◆ Task to carry out ◆
Report all lines below with the word "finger".

***

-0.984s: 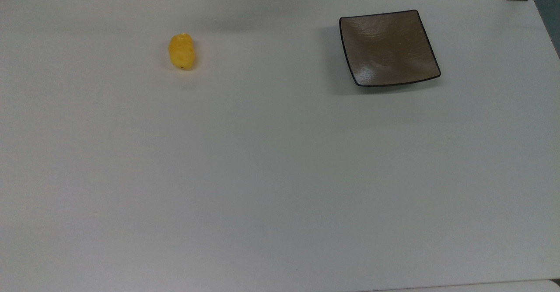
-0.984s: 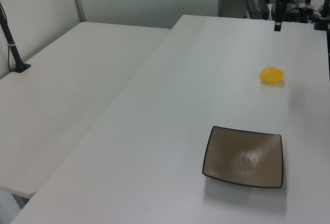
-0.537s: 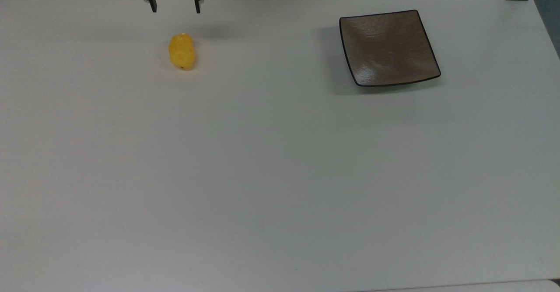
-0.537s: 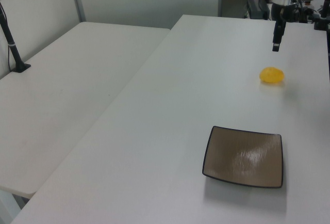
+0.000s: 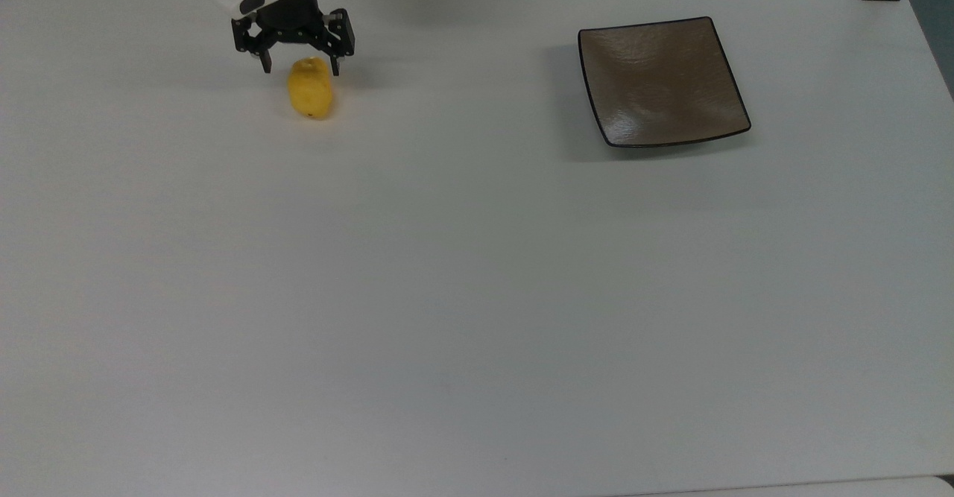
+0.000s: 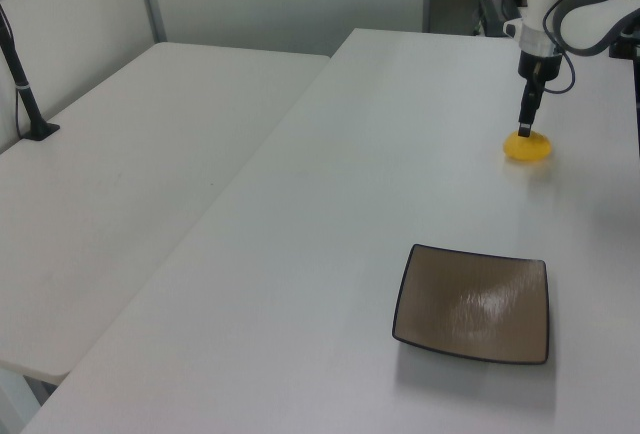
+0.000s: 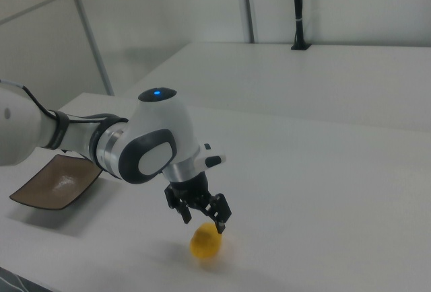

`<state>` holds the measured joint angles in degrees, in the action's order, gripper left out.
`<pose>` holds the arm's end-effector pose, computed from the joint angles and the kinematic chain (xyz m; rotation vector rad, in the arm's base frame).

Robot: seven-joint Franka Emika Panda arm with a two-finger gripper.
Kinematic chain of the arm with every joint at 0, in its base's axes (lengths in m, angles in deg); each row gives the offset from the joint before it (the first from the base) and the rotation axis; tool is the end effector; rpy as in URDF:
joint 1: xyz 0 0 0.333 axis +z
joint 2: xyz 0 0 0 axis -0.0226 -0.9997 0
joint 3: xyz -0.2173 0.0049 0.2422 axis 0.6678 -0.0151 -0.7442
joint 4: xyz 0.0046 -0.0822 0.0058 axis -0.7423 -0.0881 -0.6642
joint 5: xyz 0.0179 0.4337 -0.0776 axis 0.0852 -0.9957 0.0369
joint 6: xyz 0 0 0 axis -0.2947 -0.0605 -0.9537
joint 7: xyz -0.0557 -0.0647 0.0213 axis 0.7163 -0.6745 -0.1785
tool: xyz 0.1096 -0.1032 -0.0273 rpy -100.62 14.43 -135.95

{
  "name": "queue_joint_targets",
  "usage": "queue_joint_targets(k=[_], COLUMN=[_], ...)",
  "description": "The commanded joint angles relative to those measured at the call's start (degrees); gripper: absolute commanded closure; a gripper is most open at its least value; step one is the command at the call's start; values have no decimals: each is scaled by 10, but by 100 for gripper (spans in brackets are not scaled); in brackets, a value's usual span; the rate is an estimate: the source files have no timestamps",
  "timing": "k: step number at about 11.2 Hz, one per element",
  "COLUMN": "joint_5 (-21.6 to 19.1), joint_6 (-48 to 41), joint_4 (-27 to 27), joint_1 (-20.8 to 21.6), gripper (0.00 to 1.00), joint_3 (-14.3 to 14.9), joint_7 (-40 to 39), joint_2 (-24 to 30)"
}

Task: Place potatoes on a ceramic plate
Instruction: 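Move the open gripper over the yellow potato and lower it, then close the gripper around the yellow potato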

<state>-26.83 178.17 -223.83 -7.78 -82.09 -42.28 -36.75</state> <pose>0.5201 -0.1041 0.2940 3.0759 0.1402 0.0759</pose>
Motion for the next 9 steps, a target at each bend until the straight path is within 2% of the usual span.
queue_joint_targets(k=[1, 5, 6, 7, 8, 9], joint_5=[28, 43, 44, 44, 44, 44], joint_6=[40, 71, 71, 70, 68, 63], joint_4=[-10, -22, -22, -22, -20, -16], joint_1=[-5, -5, -6, -6, -5, -4], gripper=[0, 0, 14, 32, 71, 90], joint_3=[1, 1, 1, 1, 0, 0], joint_7=[-4, -4, -4, -4, -3, -3], joint_2=[-39, -63, -64, -62, -58, -51])
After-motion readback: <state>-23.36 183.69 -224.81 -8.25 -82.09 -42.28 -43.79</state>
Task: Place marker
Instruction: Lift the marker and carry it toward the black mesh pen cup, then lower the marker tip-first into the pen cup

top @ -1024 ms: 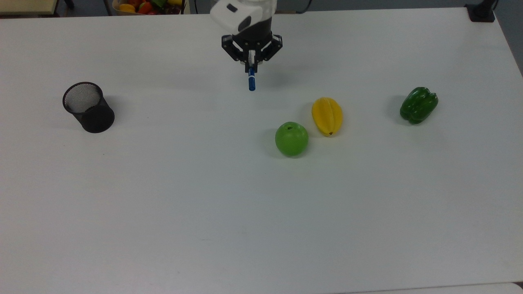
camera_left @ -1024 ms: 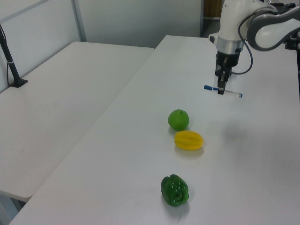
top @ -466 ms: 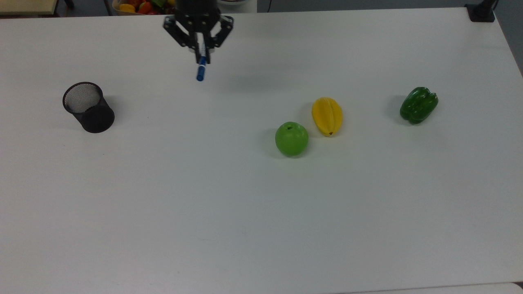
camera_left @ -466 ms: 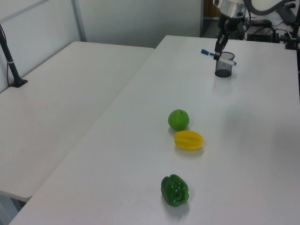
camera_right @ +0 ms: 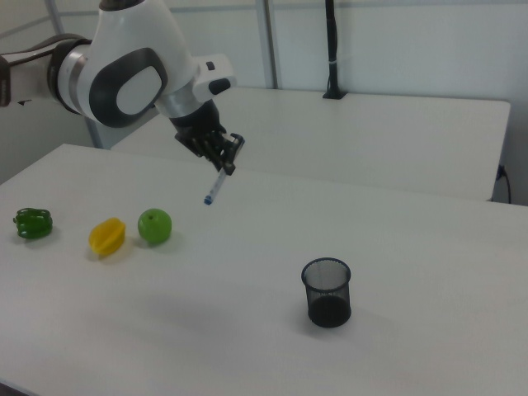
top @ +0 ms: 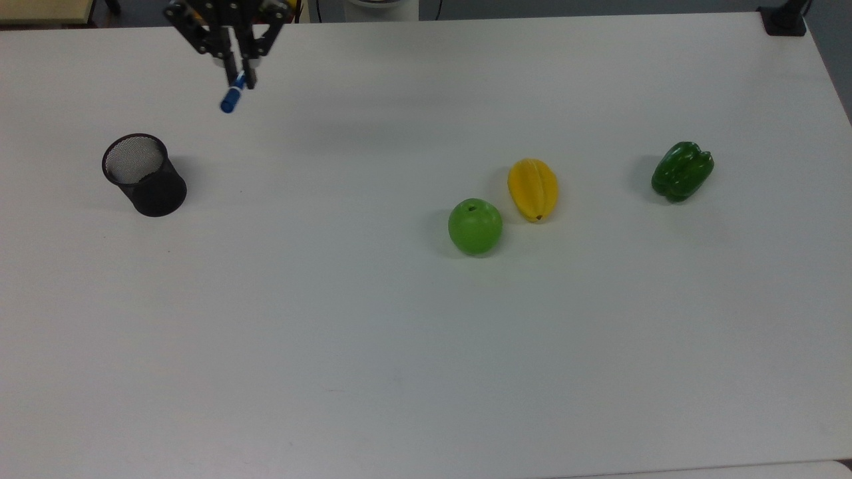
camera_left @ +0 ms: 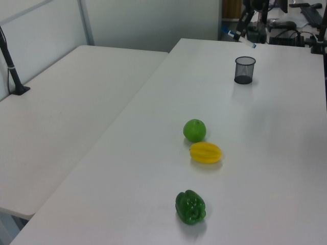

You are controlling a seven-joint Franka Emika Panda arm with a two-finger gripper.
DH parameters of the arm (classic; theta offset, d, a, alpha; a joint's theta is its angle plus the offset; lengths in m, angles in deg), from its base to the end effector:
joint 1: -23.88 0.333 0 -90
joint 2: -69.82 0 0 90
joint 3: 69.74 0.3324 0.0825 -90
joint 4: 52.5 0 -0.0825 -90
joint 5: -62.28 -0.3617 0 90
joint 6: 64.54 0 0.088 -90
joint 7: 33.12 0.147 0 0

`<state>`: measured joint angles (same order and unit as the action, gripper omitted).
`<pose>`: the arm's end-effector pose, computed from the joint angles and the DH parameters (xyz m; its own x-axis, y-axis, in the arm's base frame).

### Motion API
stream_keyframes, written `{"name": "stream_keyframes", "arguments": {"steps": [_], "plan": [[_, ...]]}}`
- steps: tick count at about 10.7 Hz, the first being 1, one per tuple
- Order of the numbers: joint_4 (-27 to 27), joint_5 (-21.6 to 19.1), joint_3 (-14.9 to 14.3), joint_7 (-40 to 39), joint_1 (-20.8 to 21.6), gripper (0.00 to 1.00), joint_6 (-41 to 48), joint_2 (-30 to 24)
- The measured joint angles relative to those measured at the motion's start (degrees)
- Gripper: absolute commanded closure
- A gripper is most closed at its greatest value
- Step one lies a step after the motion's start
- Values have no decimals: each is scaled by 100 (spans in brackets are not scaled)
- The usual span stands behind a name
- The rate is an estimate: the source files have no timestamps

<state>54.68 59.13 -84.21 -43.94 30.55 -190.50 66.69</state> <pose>0.5669 -0.0768 0.5572 0.9262 0.0255 0.3762 0.0260 -0.9997 0.0038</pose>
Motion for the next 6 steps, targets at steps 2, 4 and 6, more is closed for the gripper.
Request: {"name": "stream_keyframes", "arguments": {"steps": [2, 4, 6], "plan": [[40, -8, -89, -22, -110, 100, -579, 48], [249, -8, -158, -55, -258, 100, -1414, 135], [524, -8, -287, -123, -393, 100, -2443, 350]]}}
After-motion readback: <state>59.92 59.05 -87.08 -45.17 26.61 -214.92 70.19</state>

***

◆ Result of this exercise ◆
Robot: seven-joint Franka Emika Panda arm with a two-finger gripper.
You are controlling a seven-joint Franka Emika Panda arm with a two-finger gripper.

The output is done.